◆ **EXERCISE DIRECTIONS**: Return, unaltered, every line from the beginning of the material below up to and including the one with "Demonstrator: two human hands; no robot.".

== == ==

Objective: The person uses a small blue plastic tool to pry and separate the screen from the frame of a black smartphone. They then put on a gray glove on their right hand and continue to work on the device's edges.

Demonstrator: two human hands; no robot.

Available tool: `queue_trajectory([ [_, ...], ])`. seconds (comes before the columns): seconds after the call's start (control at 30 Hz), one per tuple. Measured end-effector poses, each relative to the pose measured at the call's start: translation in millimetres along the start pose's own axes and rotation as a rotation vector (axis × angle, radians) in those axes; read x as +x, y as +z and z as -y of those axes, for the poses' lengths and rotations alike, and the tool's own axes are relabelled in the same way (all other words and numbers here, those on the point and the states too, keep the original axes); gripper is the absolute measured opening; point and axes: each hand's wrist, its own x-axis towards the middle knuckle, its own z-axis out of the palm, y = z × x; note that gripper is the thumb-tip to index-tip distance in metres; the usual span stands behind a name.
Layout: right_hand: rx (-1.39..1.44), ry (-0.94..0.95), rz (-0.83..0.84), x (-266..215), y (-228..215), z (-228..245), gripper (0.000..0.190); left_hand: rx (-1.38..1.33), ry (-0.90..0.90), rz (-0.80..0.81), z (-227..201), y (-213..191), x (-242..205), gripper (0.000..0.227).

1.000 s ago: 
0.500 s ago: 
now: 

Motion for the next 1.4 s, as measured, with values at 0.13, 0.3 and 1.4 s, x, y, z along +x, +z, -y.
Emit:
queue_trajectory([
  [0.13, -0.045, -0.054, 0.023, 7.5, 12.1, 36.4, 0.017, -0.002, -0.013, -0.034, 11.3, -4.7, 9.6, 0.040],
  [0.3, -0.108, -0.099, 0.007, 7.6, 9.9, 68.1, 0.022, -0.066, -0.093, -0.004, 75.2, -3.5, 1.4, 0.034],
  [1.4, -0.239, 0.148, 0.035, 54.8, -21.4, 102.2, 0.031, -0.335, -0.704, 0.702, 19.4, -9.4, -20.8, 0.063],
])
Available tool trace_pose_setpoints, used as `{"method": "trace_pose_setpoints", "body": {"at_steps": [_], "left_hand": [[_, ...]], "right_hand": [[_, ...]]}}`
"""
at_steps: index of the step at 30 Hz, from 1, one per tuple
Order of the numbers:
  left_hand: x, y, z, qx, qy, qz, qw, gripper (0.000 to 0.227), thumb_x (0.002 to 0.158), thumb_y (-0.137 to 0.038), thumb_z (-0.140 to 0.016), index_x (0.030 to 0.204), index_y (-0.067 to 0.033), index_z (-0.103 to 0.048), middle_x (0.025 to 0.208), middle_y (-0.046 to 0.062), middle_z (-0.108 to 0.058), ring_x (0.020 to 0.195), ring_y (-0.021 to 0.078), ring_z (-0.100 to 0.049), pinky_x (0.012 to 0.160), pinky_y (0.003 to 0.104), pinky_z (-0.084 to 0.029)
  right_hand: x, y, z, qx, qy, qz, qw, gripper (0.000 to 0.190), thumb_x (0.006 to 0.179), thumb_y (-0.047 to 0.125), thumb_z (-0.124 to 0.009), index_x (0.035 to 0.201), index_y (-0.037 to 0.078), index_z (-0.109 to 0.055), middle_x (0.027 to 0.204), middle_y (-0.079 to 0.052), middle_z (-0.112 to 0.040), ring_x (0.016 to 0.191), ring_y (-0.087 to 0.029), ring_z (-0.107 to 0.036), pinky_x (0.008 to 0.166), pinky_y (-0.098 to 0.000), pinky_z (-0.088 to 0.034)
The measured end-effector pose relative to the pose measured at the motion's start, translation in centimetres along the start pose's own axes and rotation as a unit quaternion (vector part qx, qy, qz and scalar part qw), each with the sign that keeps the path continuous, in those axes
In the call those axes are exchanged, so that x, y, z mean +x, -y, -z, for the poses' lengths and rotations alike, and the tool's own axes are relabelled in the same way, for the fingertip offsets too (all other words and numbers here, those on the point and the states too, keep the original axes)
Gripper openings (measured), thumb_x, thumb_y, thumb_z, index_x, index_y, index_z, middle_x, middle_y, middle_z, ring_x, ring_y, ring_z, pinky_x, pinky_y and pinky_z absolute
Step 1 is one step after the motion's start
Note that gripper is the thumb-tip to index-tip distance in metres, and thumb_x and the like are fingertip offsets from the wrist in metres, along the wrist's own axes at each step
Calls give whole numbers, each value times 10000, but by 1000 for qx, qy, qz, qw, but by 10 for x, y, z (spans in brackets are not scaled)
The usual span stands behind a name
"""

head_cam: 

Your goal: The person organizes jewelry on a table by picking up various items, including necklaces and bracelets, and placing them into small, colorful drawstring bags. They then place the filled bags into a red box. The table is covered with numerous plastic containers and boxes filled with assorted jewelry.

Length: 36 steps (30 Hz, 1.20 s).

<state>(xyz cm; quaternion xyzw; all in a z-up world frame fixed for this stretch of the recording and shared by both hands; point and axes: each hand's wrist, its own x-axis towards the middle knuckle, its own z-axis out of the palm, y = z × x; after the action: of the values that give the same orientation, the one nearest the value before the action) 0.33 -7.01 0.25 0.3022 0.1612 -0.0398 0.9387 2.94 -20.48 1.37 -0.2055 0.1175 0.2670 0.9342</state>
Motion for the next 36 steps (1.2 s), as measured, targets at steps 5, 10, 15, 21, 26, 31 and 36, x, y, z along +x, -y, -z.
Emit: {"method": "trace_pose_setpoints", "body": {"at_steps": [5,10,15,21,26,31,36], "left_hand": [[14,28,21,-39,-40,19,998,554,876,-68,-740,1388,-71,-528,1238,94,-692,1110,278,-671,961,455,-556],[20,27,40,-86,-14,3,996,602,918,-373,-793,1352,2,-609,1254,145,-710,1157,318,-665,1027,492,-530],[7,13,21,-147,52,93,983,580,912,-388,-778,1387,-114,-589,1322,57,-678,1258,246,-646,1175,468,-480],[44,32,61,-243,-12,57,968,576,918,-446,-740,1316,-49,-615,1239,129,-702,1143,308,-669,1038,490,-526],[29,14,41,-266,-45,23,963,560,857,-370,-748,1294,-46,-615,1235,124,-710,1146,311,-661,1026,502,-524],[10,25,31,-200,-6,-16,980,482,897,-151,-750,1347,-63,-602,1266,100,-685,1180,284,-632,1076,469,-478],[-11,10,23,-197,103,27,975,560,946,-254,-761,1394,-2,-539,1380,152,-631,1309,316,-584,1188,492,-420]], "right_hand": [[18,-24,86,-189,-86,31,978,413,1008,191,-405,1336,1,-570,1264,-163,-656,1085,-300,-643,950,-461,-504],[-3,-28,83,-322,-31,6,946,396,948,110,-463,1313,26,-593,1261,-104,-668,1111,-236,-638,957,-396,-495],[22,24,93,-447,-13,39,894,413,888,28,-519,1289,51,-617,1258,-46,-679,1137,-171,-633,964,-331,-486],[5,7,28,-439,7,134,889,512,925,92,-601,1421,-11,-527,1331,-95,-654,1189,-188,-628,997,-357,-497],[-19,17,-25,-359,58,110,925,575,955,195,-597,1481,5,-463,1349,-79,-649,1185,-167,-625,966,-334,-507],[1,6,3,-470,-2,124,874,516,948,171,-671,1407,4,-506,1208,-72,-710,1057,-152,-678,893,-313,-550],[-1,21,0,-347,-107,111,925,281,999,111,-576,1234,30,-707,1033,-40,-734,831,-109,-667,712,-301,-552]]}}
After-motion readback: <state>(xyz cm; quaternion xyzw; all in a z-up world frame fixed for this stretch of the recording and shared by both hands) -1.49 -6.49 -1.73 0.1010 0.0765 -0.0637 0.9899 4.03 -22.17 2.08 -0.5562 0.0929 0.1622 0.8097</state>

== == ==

◆ **TASK RESULT**:
Objective: The person uses a small blue plastic tool to pry and separate the screen from the frame of a black smartphone. They then put on a gray glove on their right hand and continue to work on the device's edges.

Demonstrator: two human hands; no robot.

This output contains the complete answer.